Satán invoca a las furias infernales, a las salamandras, a los dragones, a las serpientes, a los demonios todos de los ejércitos del mal para que aniquilen a la insensata multitud. Se retuerce y vocifera. Torna a blasfemar de manera harto casuística y hasta teológica sin palabras gruesas. Hasta que, presa de un ataque de furor, cae sobre la roca retorciéndose. Como caído del cielo sobre el espíritu de la «mala ventura» desciende un ángel rubio, un infante con alba túnica de transfiguración en el monte Tabor con coraza dorada. Empuña una espada, con la cual acaba con el demonio, no sin antes colocarle el diminuto pie, calzado con ferradas sandalias, en la testa para quebrantarla.

El triunfo del celeste emisario es acogido con muestras de inenarrable júbilo. Estallan cohetes y músicas. La procesión sigue el camino hasta la ermita. ¡Bella estampa ingenua de danzas y banderas que tremolan sus sedas de colores, de imágenes policromadas de tremendas cabezotas y pies enormes!
Fin del drama

¡Así termina el drama monstruoso que hemos vivido estos días! La procesión llega a la cueva. Antes, el reverendo clero y las autoridades, en el zaguán de la hostería, han refrescado los sedientos gaznates con unas copas de vino moscatel, mientras los santos desaparecen por el túnel que conduce a la ermita. Los clérigos, provistos de hisopo y agua recién bendecida, exorcizan después el templo hasta los más obscuros rincones. Acaban con cuantos diablos se han rezagado en su fuga.

La montaña se queda casi sola. En un cuarto de hora, aquella multitud que la llenaba ha desaparecido. La fiesta es ahora para el vecindario de Zorita. Caravanas de carros hasta el horizonte se alejan pausadamente. En los senderos de las montañas hormiguean las recuas de caballerías y los campesinos que se van. Todos llevan piedras en las manos.

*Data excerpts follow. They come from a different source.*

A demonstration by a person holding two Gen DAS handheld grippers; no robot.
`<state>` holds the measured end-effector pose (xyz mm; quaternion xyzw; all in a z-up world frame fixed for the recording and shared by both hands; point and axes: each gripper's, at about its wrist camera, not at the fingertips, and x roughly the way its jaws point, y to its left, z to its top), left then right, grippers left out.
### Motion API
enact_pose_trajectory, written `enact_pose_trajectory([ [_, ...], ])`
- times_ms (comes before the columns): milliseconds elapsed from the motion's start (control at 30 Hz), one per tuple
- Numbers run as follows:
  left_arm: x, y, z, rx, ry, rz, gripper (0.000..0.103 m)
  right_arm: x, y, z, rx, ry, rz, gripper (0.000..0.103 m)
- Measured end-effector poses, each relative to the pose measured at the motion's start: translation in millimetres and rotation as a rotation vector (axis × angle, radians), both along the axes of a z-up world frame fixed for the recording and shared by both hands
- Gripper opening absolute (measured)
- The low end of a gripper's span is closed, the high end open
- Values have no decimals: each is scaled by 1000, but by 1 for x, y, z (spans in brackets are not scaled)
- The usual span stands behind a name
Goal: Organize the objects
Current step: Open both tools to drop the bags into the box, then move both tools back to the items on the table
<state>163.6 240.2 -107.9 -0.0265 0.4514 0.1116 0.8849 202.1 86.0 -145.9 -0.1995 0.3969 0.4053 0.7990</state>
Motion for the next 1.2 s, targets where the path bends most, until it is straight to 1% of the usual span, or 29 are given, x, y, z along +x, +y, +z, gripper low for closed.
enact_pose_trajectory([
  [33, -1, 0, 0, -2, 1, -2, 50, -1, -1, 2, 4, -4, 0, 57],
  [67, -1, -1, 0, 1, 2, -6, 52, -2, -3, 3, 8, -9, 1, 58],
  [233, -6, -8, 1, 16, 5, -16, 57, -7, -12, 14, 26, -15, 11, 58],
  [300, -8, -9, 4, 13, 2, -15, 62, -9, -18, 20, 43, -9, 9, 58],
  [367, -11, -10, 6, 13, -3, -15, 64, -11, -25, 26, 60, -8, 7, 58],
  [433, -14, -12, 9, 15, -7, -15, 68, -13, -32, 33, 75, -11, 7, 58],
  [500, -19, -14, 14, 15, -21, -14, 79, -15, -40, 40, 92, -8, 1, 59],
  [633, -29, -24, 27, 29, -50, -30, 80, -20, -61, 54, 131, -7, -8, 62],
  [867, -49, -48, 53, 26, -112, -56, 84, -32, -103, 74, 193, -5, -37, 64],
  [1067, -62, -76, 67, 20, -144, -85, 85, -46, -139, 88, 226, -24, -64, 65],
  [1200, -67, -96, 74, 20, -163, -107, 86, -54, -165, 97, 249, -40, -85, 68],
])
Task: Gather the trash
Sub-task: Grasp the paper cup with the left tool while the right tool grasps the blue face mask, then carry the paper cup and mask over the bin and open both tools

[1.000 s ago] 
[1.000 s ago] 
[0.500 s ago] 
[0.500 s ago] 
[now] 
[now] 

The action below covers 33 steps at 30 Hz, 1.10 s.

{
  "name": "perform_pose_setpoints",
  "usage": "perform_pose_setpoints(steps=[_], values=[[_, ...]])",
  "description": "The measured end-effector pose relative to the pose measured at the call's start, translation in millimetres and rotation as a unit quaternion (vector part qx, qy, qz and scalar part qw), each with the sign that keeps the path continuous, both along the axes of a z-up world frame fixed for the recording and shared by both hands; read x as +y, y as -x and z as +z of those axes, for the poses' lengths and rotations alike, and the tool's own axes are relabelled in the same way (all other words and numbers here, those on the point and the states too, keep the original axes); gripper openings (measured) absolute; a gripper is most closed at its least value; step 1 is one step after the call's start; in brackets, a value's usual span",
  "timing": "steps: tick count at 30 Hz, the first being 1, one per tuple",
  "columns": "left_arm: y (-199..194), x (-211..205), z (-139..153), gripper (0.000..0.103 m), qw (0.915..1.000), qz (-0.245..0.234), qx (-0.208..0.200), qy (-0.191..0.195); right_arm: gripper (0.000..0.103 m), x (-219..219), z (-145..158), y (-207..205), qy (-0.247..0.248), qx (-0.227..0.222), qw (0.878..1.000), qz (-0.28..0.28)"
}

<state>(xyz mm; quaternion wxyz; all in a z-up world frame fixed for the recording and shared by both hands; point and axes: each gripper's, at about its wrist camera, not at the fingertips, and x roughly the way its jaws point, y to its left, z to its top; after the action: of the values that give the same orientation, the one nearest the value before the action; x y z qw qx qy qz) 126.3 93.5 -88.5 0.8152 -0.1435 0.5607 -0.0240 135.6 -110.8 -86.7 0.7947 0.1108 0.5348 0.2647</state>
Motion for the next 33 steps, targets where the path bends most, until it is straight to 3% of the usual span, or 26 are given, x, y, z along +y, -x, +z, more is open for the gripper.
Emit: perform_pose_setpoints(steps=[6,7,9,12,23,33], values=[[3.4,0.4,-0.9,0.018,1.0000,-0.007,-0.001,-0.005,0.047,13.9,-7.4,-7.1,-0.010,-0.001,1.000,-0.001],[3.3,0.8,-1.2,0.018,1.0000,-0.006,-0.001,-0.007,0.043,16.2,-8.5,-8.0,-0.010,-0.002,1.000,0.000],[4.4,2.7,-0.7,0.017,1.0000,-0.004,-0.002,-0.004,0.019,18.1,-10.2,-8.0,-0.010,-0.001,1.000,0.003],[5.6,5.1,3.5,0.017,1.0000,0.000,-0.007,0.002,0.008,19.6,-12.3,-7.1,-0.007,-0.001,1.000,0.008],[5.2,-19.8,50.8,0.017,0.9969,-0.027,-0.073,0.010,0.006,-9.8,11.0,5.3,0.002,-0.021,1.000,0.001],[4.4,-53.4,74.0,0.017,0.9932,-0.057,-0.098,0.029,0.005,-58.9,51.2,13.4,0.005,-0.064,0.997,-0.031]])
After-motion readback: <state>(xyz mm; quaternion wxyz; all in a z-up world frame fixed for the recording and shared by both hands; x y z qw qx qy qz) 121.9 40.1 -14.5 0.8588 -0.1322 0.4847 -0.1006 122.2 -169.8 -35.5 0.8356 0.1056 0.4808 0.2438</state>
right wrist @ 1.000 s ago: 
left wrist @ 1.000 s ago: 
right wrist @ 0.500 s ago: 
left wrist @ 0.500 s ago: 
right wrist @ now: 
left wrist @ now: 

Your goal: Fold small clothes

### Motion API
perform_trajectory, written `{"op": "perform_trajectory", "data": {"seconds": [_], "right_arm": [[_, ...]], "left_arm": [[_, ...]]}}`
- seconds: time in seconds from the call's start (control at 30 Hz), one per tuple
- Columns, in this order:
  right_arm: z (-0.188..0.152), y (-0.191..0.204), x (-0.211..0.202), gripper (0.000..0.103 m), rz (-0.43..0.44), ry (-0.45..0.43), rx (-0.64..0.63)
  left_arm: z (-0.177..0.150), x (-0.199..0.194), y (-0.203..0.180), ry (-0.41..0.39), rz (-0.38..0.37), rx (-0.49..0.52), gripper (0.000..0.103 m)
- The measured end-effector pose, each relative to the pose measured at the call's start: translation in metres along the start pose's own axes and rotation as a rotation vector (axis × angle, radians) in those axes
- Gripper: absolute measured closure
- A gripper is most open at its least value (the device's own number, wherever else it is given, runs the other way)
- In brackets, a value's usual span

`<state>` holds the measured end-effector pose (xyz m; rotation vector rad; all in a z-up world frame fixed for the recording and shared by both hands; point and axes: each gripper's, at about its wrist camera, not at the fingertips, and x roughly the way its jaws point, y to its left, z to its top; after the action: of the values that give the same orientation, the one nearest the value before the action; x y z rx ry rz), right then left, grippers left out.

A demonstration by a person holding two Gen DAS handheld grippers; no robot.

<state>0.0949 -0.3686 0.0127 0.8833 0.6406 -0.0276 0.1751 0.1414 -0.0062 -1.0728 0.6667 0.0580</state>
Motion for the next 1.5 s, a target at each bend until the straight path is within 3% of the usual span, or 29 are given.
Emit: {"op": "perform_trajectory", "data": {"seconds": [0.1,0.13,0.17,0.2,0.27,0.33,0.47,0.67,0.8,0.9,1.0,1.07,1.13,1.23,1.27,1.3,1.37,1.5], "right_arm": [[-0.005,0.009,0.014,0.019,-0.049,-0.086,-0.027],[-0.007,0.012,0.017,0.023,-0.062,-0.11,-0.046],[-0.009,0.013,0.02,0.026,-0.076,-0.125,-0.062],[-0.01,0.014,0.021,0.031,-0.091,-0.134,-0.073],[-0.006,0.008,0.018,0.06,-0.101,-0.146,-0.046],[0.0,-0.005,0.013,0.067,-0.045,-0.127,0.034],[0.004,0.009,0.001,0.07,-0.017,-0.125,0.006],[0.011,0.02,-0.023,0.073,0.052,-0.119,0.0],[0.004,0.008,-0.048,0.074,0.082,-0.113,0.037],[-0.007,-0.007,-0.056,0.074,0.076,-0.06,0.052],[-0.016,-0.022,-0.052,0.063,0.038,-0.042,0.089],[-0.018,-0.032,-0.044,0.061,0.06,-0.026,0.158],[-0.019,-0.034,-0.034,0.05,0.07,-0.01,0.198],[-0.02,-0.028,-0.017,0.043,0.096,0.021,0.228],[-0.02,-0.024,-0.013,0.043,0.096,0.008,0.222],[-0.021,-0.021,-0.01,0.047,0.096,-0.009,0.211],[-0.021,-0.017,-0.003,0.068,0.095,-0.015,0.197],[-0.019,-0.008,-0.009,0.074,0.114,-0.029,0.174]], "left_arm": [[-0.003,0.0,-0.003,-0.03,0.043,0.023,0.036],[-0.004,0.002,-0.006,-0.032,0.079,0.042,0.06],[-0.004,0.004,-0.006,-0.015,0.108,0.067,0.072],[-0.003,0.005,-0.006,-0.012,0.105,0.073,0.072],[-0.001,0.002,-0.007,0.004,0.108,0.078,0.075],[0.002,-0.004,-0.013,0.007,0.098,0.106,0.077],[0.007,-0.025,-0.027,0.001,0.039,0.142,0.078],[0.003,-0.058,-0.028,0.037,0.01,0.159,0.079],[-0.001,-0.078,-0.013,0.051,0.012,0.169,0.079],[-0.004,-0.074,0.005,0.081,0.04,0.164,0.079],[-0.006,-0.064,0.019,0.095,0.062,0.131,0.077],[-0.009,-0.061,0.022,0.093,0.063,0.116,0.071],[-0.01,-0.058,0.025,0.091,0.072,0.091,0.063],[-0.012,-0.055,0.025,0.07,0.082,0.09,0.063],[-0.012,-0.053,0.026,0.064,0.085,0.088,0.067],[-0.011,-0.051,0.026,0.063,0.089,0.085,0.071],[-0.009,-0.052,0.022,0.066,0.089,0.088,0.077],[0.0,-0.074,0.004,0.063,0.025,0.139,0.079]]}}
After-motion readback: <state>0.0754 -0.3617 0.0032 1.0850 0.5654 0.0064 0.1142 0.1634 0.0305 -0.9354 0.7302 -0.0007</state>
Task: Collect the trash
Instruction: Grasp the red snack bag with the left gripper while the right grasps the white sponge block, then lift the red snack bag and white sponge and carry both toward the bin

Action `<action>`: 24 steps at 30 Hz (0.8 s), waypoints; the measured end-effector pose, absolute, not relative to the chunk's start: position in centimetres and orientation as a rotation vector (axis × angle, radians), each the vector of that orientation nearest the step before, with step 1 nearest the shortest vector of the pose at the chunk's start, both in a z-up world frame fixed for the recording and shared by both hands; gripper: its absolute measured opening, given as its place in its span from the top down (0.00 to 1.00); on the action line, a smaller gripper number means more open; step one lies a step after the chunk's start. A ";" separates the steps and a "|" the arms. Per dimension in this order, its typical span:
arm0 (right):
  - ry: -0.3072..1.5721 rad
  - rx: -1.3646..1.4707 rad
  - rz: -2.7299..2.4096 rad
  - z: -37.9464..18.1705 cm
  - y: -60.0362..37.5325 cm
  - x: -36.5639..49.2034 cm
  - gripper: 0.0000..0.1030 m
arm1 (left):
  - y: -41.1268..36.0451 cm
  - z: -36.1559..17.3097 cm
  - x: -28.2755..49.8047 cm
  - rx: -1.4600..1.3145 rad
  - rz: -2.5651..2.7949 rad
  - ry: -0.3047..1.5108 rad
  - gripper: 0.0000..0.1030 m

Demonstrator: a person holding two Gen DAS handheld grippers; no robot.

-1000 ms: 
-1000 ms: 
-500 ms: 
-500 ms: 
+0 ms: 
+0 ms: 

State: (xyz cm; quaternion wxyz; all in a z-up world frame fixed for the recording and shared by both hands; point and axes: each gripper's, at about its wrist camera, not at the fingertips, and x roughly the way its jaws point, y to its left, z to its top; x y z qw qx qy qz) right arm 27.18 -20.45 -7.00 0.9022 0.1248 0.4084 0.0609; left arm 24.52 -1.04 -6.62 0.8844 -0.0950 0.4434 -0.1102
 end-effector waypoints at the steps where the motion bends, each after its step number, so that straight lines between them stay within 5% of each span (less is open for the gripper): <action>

—Acecha el demonio, vencido, entre los pasos y los bosques, al borde de los barrancos, para hacer presa de sus tormentos a los liberados —me dicen.

Por eso llevan piedras, que van tirando a los barrancos para ahuyentar a los «peores» enemigos. En el fondo de los barrancos se elevan montones enormes de piedras. Piedras que han arrojado los romeros siglo tras siglo contra los demonios, que por allí andan encolerizados después de la derrota.

Se van los romeros. Cada uno a los demonios de la incultura y la superstición que esclaviza sus espíritus, ha añadido uno nuevo, el del fanatismo, exacerbado en estas escenas de endemoniados que un periodista, en el año de gracia de 1929, acaba de narrar con absoluta objetividad, después de haber permanecido tres días en esta montaña de las pesadillas viviendo un monstruoso sueño de locura.
Zorita del Maestrazgo, Septiembre 1929.

*Hemos querido comprobar  la existencia de una arraigada superstición y de unas extrañas ceremonias que hacen de la Balma un alucinante retroceso al pasado. A tal efecto enviamos a aquellos lugares a nuestro compañero Alardo Prats y Beltrán, quién concienzuda y galanamente recogió en extensa información, que hoy termina, el espectáculo doloroso y nada edificante de endemoniados y brujas. No ha inspirado nuestro deseo un malsano afán de sensacionales reportajes, sino el anhelo nobilísimo y patriótico de exponer un mal para lograr su inmediato remedio.